The following discussion of our financial condition and results of operations should be read in conjunction with the unaudited condensed consolidated financial statements and the notes to those statements that are included elsewhere in this report. Our discussion includes forward-looking statements based upon current expectations that involve risks and uncertainties, such as our plans, objectives, expectations and intentions. Actual results and the timing of events could differ materially from those anticipated in these forward-looking statements because of several factors, including those set forth under the Part I, Item 1A, Risk Factors and Business sections in our 2021 10-K, this report, and our other filings with the Securities and Exchange Commission. We use words such as "anticipate," "estimate," "plan," "project," "continuing," "ongoing," "expect," "believe," "intend," "may," "will," "should," "could," and similar expressions to identify forward-looking statements. In addition, any statements that refer to projections of our future financial performance, our anticipated growth and trends in our businesses, and other characterizations of future events or circumstances are forward-looking statements. Such statements are based on our current expectations and could be affected by the uncertainties and risk factors described throughout this report.





16







General


We are a Nevada corporation organized in 2008. Exactus, Inc. was our former name. We have pursued opportunities in hemp-based businesses, which we refer to as "cannabinoids or CBD". On June 30, 2021 Panacea Life Sciences, Inc. "Panacea" entered into an Exchange Agreement with Exactus and as a result became a seed-to-sale Cannabinoid company. The former Panacea stockholders have assumed majority control of us and all our operations are now operated through Panacea which because of the share exchange became our wholly owned subsidiary.

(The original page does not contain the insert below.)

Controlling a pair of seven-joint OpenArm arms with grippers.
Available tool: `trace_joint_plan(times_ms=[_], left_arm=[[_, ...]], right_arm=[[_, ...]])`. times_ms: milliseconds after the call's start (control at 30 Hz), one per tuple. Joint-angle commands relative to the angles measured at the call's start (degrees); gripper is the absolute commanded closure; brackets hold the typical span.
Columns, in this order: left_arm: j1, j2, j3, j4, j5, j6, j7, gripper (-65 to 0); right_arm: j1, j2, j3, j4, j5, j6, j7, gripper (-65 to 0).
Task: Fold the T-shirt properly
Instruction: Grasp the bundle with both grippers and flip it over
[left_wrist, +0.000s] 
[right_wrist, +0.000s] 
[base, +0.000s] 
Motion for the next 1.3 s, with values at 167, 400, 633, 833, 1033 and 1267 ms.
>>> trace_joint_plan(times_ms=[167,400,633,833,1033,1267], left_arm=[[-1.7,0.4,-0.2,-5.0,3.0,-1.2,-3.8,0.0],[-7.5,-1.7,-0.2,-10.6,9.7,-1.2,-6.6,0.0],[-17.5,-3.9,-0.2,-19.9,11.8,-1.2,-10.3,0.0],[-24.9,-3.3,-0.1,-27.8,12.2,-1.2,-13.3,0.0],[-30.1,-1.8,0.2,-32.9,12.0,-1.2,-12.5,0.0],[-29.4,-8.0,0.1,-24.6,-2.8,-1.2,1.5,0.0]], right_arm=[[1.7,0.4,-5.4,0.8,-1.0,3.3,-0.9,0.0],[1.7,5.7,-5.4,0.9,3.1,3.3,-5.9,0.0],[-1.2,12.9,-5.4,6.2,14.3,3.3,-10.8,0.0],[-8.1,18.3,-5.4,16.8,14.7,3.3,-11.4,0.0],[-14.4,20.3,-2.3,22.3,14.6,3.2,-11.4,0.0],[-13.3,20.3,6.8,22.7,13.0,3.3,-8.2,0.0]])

Leslie Buttorff, became our Chief Executive Officer and a director upon the closing of the share exchange, also became our principal stockholder through common stock and Convertible Preferred Stock issued to her and entities she controls.

Panacea Life Sciences Holdings, Inc. (PLSH) is holding company structured to support the life sciences and health and wellness industry. Panacea, which was founded by Leslie Buttorff in 2017 as a woman-owned business, attracted a $14 million investment from 22nd Century Group, Inc., or XXII, a plant biotechnology company which also has a focus on CBD products and technology, during 2019. XXII has retained a 15.19% stake in us following the share exchange. Through Panacea, we are dedicated to developing and producing the highest-quality, most medically relevant, legal, hemp-derived cannabinoid products for consumers and pets. Beginning at a farm Panacea owns a parcel of located at Needle Rock, Colorado and leases laboratory space located within a 51,000 square foot, state-of-the-art, cGMP, extraction, manufacturing, testing and fulfillment center located in Golden, Colorado, Panacea operates in every segment of the CBD product value chain. From cultivation to finished goods, Panacea ensures its products with stringent testing protocols employed at every stage of the supply chain. Panacea endeavors to offer pure natural remedies within product lines for every aspect of life: PANA Life®, PANA Beauty®, PANA Sport™, PANA Pet®, PANA PURE™ and PANA Health™.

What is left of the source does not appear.